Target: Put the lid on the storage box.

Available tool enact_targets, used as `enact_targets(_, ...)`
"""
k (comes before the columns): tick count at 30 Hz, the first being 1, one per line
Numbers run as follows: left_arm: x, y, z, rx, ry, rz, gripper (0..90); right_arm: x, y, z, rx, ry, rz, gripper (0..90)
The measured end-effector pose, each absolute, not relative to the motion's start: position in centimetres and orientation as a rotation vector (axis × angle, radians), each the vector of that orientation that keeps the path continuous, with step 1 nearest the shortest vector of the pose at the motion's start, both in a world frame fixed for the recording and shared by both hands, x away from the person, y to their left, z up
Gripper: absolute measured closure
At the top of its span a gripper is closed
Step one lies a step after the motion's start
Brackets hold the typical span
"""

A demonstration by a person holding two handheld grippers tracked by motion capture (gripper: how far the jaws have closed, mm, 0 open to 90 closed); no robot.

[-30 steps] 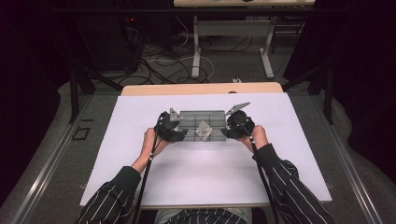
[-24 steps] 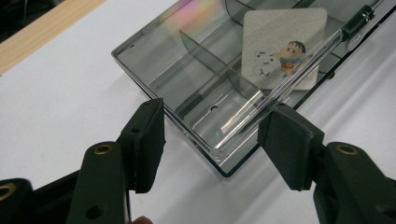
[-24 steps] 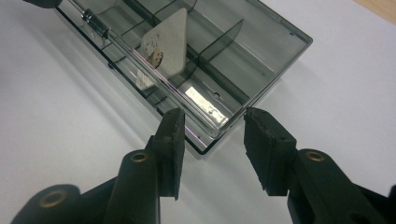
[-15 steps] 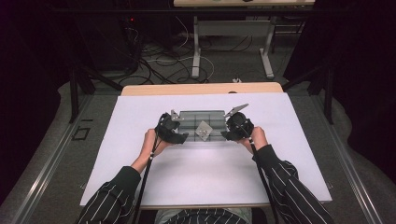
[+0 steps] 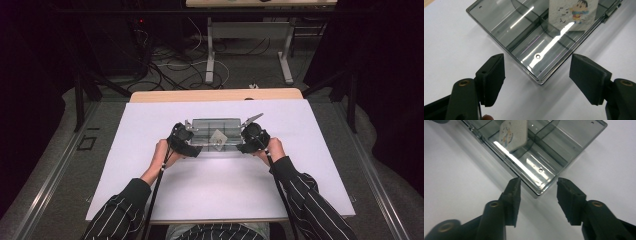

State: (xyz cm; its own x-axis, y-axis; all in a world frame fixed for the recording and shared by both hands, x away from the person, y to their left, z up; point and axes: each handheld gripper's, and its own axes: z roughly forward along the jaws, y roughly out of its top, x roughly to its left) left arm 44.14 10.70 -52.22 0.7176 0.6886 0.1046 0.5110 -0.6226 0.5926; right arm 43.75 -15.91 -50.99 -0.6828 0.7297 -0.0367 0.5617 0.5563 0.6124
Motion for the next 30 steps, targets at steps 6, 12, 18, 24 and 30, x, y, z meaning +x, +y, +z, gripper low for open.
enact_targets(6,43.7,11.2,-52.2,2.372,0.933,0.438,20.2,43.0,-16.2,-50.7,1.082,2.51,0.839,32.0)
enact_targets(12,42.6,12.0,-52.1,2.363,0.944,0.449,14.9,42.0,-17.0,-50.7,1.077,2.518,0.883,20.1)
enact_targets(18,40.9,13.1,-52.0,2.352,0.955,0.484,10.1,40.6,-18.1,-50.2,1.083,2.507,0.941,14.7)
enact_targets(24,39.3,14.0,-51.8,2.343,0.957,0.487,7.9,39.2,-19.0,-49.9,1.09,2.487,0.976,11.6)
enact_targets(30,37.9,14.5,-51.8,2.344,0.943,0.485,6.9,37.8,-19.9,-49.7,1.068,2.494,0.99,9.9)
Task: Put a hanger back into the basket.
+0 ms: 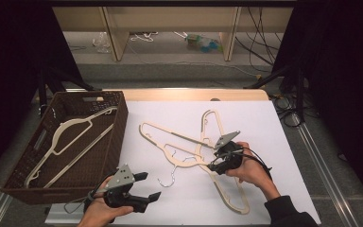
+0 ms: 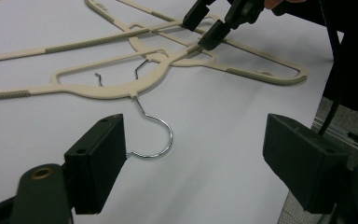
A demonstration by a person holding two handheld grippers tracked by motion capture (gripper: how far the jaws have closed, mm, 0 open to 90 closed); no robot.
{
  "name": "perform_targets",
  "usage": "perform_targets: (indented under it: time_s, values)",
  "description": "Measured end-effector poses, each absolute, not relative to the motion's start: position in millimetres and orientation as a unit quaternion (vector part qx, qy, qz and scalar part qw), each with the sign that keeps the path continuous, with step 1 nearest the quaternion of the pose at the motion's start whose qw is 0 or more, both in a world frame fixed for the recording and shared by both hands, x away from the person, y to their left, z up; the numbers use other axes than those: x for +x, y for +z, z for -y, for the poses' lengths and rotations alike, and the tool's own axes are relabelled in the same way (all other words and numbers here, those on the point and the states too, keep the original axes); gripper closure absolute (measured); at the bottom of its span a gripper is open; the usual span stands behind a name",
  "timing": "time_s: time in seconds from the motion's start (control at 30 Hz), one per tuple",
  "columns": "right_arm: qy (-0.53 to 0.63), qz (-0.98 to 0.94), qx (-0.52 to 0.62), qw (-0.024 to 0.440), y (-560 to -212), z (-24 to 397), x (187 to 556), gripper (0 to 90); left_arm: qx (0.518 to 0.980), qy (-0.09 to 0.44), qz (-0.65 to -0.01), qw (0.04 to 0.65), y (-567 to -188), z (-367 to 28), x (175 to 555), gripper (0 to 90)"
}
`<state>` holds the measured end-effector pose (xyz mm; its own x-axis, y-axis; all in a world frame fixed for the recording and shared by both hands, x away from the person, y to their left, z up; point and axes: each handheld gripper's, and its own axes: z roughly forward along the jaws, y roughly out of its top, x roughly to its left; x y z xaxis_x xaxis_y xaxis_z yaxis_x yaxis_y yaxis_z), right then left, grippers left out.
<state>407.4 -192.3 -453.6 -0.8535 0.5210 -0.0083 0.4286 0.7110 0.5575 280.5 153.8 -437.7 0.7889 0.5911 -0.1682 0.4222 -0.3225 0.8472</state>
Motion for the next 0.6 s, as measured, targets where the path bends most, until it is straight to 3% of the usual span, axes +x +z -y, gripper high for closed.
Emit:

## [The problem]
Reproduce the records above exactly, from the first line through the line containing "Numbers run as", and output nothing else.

## [Written solution]
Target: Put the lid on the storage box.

Available tool enact_targets, used as `enact_targets(_, ...)`
"""
k (comes before the columns): tick count at 30 Hz, the first being 1, one per line
Numbers run as follows: left_arm: x, y, z, rx, ry, rz, gripper (0..90); right_arm: x, y, z, rx, ry, rz, gripper (0..90)

What came before is the complete response.